Data extract:
Segment Open
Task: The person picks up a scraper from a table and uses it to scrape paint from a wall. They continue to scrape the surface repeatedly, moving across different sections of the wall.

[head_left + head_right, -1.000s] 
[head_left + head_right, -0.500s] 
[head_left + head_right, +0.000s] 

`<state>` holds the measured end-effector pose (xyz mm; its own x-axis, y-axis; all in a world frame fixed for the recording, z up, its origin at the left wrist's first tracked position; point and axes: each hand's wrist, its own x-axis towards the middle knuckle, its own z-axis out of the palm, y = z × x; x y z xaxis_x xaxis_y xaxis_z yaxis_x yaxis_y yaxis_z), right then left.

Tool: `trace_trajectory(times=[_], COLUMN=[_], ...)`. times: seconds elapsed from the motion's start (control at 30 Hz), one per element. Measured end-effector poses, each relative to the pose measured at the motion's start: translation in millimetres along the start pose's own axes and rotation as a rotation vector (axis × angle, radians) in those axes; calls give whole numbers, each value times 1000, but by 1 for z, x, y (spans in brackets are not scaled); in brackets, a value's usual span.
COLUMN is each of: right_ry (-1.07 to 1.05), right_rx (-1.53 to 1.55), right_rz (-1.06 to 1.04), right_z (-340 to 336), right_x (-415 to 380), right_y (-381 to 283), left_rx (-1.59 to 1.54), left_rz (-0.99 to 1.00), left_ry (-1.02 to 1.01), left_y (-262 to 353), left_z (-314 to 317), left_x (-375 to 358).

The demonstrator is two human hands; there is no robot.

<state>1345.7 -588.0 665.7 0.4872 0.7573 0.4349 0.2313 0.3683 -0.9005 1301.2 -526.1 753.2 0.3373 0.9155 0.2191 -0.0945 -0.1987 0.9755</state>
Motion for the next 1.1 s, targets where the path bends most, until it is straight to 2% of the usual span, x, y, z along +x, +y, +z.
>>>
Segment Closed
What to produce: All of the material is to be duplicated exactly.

Response to this exercise:
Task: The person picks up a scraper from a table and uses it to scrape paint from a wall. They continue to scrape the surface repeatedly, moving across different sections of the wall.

[head_left + head_right, -1.000s] 
[head_left + head_right, -0.500s] 
[head_left + head_right, +0.000s] 

`<state>` holds the measured end-effector pose (xyz mm; its own x-axis, y-axis; all in a world frame fixed for the recording, z up, its origin at the left wrist's first tracked position; point and axes: each hand's wrist, its own x-axis towards the middle knuckle, its own z-axis out of the palm, y = z × x; x y z xaxis_x xaxis_y xaxis_z yaxis_x yaxis_y yaxis_z), right then left.

Tool: `trace_trajectory(times=[_], COLUMN=[_], ...)`. times: seconds elapsed from the motion's start (control at 30 Hz), one per element. Measured end-effector poses, each relative to the pose measured at the motion's start: translation in millimetres along the start pose's own axes and rotation as a rotation vector (axis × angle, radians) in those axes; calls give whole numbers, each value times 1000, but by 1 for z, x, y (spans in brackets are not scaled); in brackets, a value's usual span.
COLUMN is each of: right_ry (-1.07 to 1.05), right_rx (-1.53 to 1.55), right_rz (-1.06 to 1.04), right_z (-340 to 336), right_x (-415 to 380), right_y (-381 to 283), left_rx (-1.59 to 1.54), left_rz (-0.99 to 1.00), left_ry (-1.02 to 1.01), left_y (-262 to 353), left_z (-314 to 317), left_x (-375 to 358).

The demonstrator is two human hands; there is no robot.

<state>1345.7 -588.0 665.7 0.4872 0.7573 0.4349 0.2313 0.3683 -0.9005 1301.2 -526.1 753.2 0.3373 0.9155 0.2191 -0.0945 -0.1987 0.9755</state>
Motion for the next 1.1 s, targets where the path bends most, until it is straight to 2% of the usual span, x, y, z along +x, +y, +z.
>>>

There is nothing more to the answer.